| ACTIVITY |
Using the material below, print the line that contains "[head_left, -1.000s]", the line that contains "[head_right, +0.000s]", and every line in between, exactly and nothing else.

====== PROVIDED MATERIAL ======

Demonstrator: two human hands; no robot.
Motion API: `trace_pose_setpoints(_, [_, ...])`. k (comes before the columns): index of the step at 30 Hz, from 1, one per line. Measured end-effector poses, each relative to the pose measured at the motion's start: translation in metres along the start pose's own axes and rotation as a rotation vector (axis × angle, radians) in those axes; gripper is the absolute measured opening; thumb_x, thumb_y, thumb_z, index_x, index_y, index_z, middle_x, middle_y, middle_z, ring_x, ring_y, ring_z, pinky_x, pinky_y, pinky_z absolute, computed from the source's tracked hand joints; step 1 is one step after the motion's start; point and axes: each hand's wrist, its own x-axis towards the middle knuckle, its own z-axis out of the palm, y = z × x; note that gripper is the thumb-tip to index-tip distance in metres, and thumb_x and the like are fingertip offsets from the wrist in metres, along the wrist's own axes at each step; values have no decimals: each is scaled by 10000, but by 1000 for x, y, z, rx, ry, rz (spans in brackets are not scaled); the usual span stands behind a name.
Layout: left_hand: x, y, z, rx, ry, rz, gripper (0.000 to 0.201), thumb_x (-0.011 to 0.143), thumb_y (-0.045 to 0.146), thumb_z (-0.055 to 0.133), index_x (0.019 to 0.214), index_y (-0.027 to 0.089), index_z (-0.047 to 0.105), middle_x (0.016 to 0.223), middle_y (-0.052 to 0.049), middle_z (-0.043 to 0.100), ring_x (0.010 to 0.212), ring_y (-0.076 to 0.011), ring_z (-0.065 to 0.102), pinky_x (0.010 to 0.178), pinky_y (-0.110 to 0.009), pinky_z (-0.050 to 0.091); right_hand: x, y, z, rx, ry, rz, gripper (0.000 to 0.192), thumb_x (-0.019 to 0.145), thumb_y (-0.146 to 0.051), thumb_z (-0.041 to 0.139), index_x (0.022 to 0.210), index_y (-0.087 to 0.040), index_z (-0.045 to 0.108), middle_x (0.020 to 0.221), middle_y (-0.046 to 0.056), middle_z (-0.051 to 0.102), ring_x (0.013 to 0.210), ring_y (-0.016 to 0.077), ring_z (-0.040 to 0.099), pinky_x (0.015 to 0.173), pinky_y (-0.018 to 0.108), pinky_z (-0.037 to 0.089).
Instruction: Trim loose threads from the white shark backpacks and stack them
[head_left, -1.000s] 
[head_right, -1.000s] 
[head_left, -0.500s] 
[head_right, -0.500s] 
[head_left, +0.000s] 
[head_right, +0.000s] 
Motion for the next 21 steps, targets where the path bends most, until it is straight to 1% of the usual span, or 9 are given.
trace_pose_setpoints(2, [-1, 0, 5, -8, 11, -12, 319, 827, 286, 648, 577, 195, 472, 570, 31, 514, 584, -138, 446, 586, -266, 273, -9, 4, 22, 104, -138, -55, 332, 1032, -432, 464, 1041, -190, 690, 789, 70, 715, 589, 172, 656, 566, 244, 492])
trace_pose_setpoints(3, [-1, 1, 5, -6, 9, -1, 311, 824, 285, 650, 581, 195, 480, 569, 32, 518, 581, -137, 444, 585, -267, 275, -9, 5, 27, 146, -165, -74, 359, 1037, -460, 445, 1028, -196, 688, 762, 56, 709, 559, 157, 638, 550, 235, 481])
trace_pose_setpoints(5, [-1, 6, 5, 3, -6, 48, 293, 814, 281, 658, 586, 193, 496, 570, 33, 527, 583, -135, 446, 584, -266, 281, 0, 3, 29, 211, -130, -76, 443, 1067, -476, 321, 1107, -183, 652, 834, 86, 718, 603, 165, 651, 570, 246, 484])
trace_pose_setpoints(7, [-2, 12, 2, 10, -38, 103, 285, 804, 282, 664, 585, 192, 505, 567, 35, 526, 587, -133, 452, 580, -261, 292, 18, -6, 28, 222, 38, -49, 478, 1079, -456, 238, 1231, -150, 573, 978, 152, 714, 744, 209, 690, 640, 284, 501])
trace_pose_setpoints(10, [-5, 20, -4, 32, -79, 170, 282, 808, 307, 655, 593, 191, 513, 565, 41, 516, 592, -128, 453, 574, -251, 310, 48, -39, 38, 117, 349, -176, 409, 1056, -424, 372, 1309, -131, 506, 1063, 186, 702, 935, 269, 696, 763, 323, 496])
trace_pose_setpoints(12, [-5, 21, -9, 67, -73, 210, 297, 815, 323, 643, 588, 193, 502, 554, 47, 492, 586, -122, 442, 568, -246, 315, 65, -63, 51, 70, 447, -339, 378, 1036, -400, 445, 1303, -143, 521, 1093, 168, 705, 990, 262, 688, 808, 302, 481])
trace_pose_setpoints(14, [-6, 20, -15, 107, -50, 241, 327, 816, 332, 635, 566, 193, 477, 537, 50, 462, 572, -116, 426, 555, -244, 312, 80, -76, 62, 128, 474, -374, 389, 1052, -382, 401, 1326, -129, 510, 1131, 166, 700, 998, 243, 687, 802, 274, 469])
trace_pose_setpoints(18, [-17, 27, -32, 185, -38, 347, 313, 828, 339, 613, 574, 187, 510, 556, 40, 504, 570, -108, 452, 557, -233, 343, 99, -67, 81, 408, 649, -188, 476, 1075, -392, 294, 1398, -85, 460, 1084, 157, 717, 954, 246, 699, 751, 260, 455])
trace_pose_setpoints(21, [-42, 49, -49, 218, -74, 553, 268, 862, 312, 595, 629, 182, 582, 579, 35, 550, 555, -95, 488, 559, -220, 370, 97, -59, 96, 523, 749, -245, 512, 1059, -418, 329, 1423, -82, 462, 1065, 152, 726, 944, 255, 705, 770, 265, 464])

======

| OUTPUT OF THE EXERCISE |
[head_left, -1.000s] 
[head_right, -1.000s] 
[head_left, -0.500s] 
[head_right, -0.500s] 
[head_left, +0.000s] 
[head_right, +0.000s] 

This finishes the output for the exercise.